Avant d’exposer les théories par lesquelles on a essayé d’expliquer les phénomènes intimes de la fièvre, je dirai un mot de la chaleur animale, de son mode de production, de la faculté que possède l’organisme de la régulariser. Les considérations dans lesquelles j’entrerai permettront de mieux comprendre comment se produit le symptôme essentiel de la fièvre, l’élévation de température.

Chaleur animale. — L’organisme animal, en général, et l’homme en particulier, possède la faculté d’un côté de développer de la chaleur, d’un autre côté de la rendre.

Aujourd’hui il est bien démontré que les différents processus chimiques qui se passent sans interruption dans le sang et dans les tissus du corps par l’accès continu de l’oxygène, sont les principales causes de la chaleur propre. Comme ces processus chimiques n’ont pas lieu avec une égale vitesse dans tous les organes, on peut établir en règle générale que, plus une partie est vasculaire, plus la circulation y est active, et plus la température de cette partie se rapproche du maximum qu’elle puisse atteindre. Les déperditions de chaleur s’effectuent de différentes manières : par rayonnement, par l’évaporation et l’excrétion de divers produits liquides et gazeux et par l’accomplissement d’un travail mécanique, alors la chaleur se change en mouvement.

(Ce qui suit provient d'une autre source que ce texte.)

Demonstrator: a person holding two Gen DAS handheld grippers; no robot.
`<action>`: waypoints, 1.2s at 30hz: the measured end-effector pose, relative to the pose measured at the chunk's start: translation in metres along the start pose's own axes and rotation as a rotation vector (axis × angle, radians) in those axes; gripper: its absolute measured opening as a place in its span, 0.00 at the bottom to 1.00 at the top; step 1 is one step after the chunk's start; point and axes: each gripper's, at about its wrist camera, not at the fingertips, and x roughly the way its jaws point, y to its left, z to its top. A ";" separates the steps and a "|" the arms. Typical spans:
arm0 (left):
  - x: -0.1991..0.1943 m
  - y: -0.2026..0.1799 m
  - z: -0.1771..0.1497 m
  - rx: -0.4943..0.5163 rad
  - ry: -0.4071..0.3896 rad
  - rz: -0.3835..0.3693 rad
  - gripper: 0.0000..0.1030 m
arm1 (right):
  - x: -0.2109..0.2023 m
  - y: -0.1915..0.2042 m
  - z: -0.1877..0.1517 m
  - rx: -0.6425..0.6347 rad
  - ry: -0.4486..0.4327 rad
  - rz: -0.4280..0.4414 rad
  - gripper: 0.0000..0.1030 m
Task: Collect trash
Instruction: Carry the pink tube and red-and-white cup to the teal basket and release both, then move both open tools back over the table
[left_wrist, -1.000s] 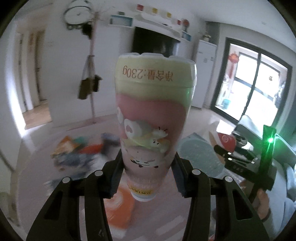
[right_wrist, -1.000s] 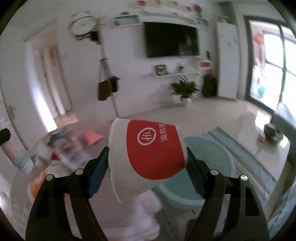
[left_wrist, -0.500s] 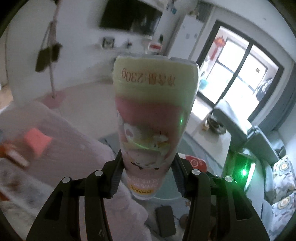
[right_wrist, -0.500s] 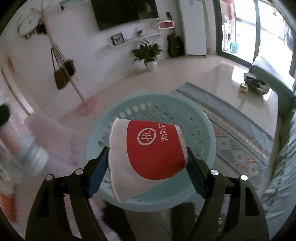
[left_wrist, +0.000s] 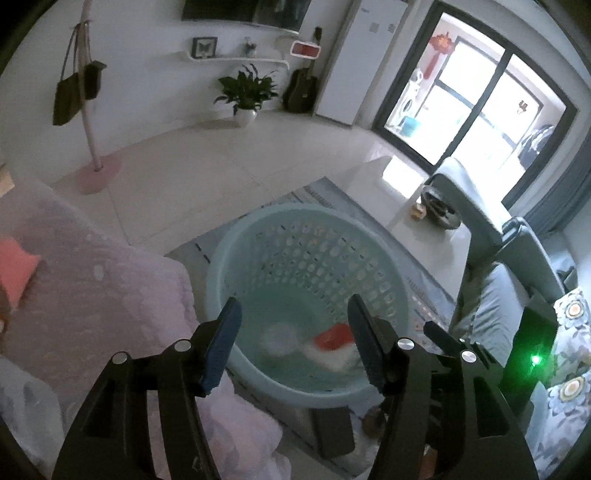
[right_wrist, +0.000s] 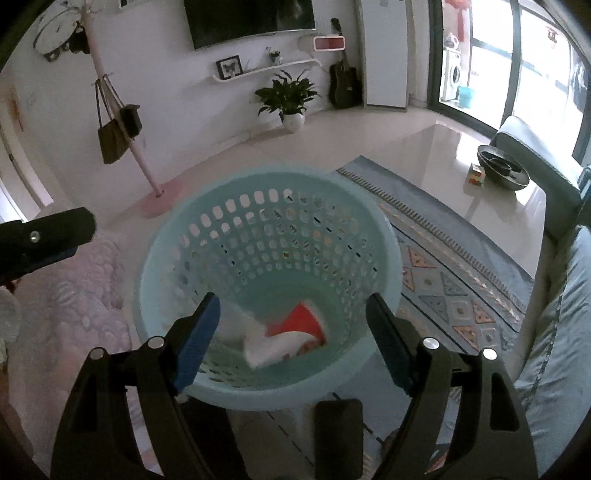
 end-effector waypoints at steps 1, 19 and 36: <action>-0.003 -0.002 -0.001 -0.002 -0.007 -0.002 0.58 | -0.003 -0.001 -0.001 0.003 -0.007 0.003 0.75; -0.211 0.038 -0.097 -0.062 -0.369 0.123 0.79 | -0.136 0.117 -0.019 -0.218 -0.258 0.255 0.75; -0.334 0.222 -0.165 -0.301 -0.488 0.478 0.78 | -0.161 0.264 -0.091 -0.382 -0.096 0.602 0.54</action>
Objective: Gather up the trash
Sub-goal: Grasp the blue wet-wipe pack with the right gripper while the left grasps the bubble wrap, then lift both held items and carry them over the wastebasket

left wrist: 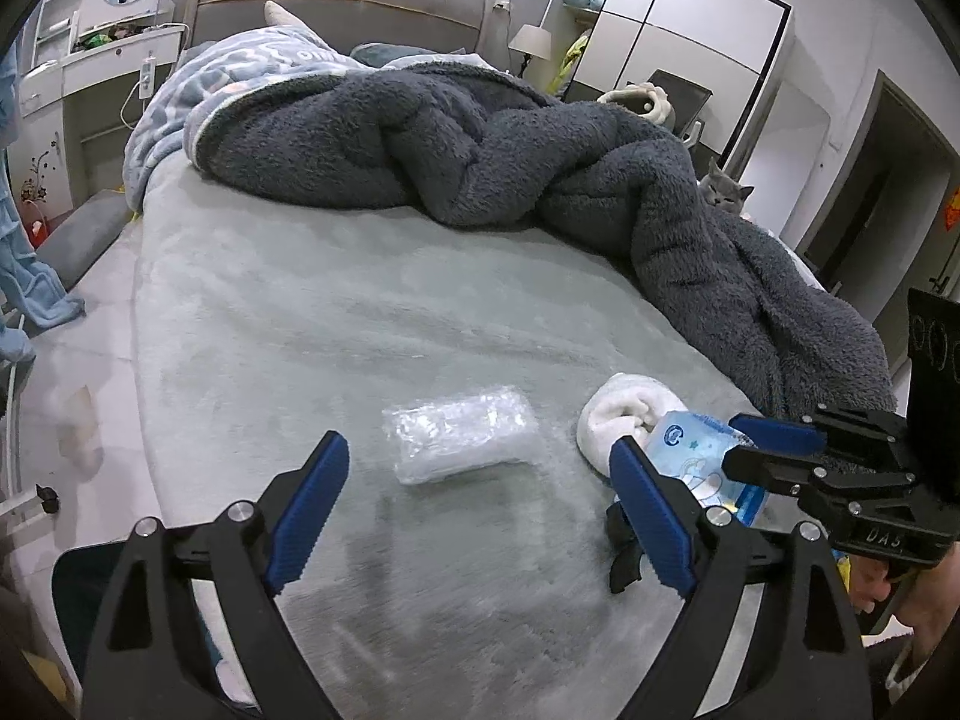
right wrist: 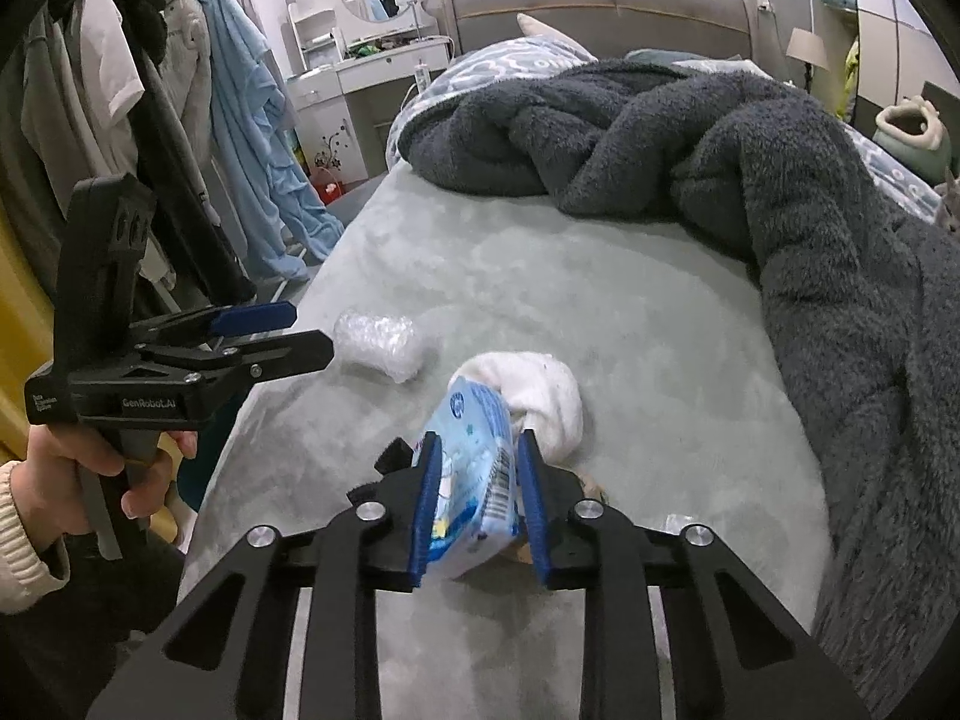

La déperdition de l’eau sous forme de vapeur et sous forme liquide dans la transpiration, forme la partie essentielle du refroidissement par la peau. Le refroidissement du corps par les poumons est bien moins considérable que par la peau, parce que dans l’excrétion de l’eau sous forme de vapeur et de divers produits gazeux, une certaine quantité de chaleur ne se trouve pas entraînée.

Cette faculté que possèdent la peau et les poumons d’amener du refroidissement, rend possible à l’homme de supporter pendant quelques minutes de très hautes températures, sans que sa chaleur propre augmente beaucoup. C’est ainsi que Berger et de La Roche ont pu tenir pendant huit à seize minutes dans une température de 100 à 127° centigrades. Blayden est resté plusieurs minutes dans une température sèche de 79° centigrades, et sa chaleur propre n’augmenta que d’un degré centigrade.

D’un autre côté, lorsque le corps est sous l’influence du froid, la production de la chaleur augmente  ; les processus chimiques s’effectuent avec plus d’activité  ; la combustion des matériaux se fait plus rapidement, et l’augmentation dans la quantité d’aliments ingérés couvre la perte.

Régularisation de la chaleur animale. — D’après ce qui vient d’être dit, l’homme sain possède donc la faculté d’échauffer son corps et de conserver cette température au même degré avec des variétés insignifiantes. De quelle manière, et par quel mécanisme se produit cette régularisation  ? Existe-t-il pour cela quelque centre général dans le système nerveux, ou bien cette balance est-elle la conséquence inévitable des divers processus chimico-physiques qui se passent dans l’organisme animal ?

On le sait, le corps humain possède une aptitude très grande à balancer certaines causes qui agissent sur les fonctions de ses différents organes en les modifiant ; on peut citer avec précision des appareils tout entiers qui peuvent amener la compensation de certaines fonctions. Dans d’autres cas, nous n’observons que le résultat définitif de la balance et nous ne possédons pas de faits assez positifs pour en expliquer le mécanisme.

Il est certain qu’il y a des centres nerveux régulateurs du rythme du cœur, du poumon, en est-il de même pour le maintien d’équilibre de la recette et de la dépense du corps ? À cette question, on ne peut pas répondre sûrement d’une manière affirmative. Cependant, quelques faits parlent en faveur de l’existence des centres nerveux qui ont une influence sur l’excrétion hors du corps de quelques produits. La physiologie expérimentale a reconnu quelques-uns de ces centres, l’existence des autres peut être supposée en se basant sur les observations qui ont été faites sur les organismes sains ou malades.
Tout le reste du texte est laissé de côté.